记 $X_i$ 为 $X$ 的第 i 位， $Y_i,\ 1 \le i \le n-k+1$ 为 $1[X_i X_{i+1} \dots X_{i+k-1} = B]$ . 那么所求即为
$Y = \sum_{i=1}^{n-k+1} Y_i$

$\mathbf{E}[Y] = \sum_{i=1}^{n-k+1} \mathbf{E}[Y_i] = \frac{n-k+1}{2^k}$

记 $f(X_1, \dots X_n) = Y$ ，显然 $f$ 是 k-Lipschitz 的. 那么
$\mathbf{Pr}[|Y-\mathbf{E}[Y]| \ge t] \le 2 \exp \bigg( - \frac{2t^2}{nk^2}\bigg)$
Example 3 (Chromatic Number of $G(n, p)$ )

The most natural way: introduce a varaible $X_e = 1 [\text{the edge exists}]$ for every pair of vertices.

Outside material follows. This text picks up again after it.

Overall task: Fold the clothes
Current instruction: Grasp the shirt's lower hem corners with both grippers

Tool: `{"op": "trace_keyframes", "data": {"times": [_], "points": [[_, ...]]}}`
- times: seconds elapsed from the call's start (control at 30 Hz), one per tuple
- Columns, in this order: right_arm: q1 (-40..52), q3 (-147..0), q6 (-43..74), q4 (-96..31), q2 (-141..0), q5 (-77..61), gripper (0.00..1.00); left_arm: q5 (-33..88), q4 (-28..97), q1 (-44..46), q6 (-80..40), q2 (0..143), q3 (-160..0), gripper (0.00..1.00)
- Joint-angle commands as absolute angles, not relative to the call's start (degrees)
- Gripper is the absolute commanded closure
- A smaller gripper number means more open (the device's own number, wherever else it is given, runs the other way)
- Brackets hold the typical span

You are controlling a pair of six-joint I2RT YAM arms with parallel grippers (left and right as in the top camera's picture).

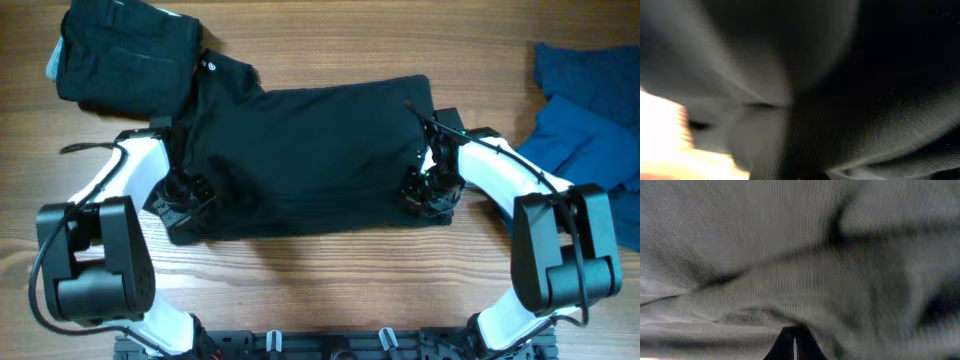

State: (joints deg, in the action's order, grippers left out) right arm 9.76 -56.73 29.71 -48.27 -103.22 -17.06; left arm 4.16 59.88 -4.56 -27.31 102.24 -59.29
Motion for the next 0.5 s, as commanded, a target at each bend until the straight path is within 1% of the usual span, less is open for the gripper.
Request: {"op": "trace_keyframes", "data": {"times": [0.0,0.1,0.13,0.2,0.37,0.4,0.47], "points": [[8.75,-56.40,28.42,-50.98,-98.04,-10.37,0.93,3.01,60.73,-4.49,-27.03,97.36,-62.59,0.96],[8.75,-56.40,27.27,-53.49,-95.64,-10.52,0.83,3.16,60.25,-4.49,-27.03,95.29,-62.72,0.95],[8.75,-56.40,26.92,-54.30,-95.02,-10.52,0.76,3.18,60.16,-4.49,-27.03,94.87,-62.72,0.95],[8.78,-56.40,26.94,-55.48,-94.63,-10.55,0.74,3.62,60.25,-4.49,-27.03,94.80,-62.72,0.96],[8.78,-56.42,26.96,-56.38,-94.54,-10.52,0.72,5.61,60.31,-4.45,-27.00,94.63,-62.76,0.96],[8.78,-56.42,26.96,-56.38,-94.48,-10.52,0.71,5.74,60.49,-4.43,-26.96,94.56,-62.83,0.96],[8.75,-56.77,26.85,-56.86,-94.21,-10.52,0.62,5.98,61.04,-4.45,-25.78,94.39,-63.29,0.96]]}}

Then $\chi(G)$ is 1-Lipschitz.
$\mathbf{Pr}[|f-\mathbf{E}[f]| \ge t] \le 2 \exp \bigg( - \frac{2t^2}{\binom{n}{2}} \bigg)$
这个 bound 并不是很好，因为要让右边为常数， $t = \Omega(n)$ ，没啥用

我们考虑改变一个点的染色至多影响其所有相邻的边。因此令所有点为 ${v_1, \dots, v_n}$ ，然后令 $Y_i,\ 2 \le i \le n$ 为 $v_i$ 与 ${v_1, \dots, v_{i-1}}$ 之间的连边情况（encode 起来）。然后将染色数看作 $f(Y_2, \dots, Y_n)$ . 显然 $f$ 也是 1-Lipschitz 的。
$\mathbf{Pr}[|f-\mathbf{E}[f]| \ge t] \le 2 \exp \bigg( - \frac{2t^2}{n-1} \bigg)$

Stopping Time

问题：如果下标是一个 random variable $\tau$ ，是否仍有 $\mathbf{E}[Z_{\tau}] = \mathbf{E}[Z_0]$ ？先定义好什么叫 "下标是随机变量"。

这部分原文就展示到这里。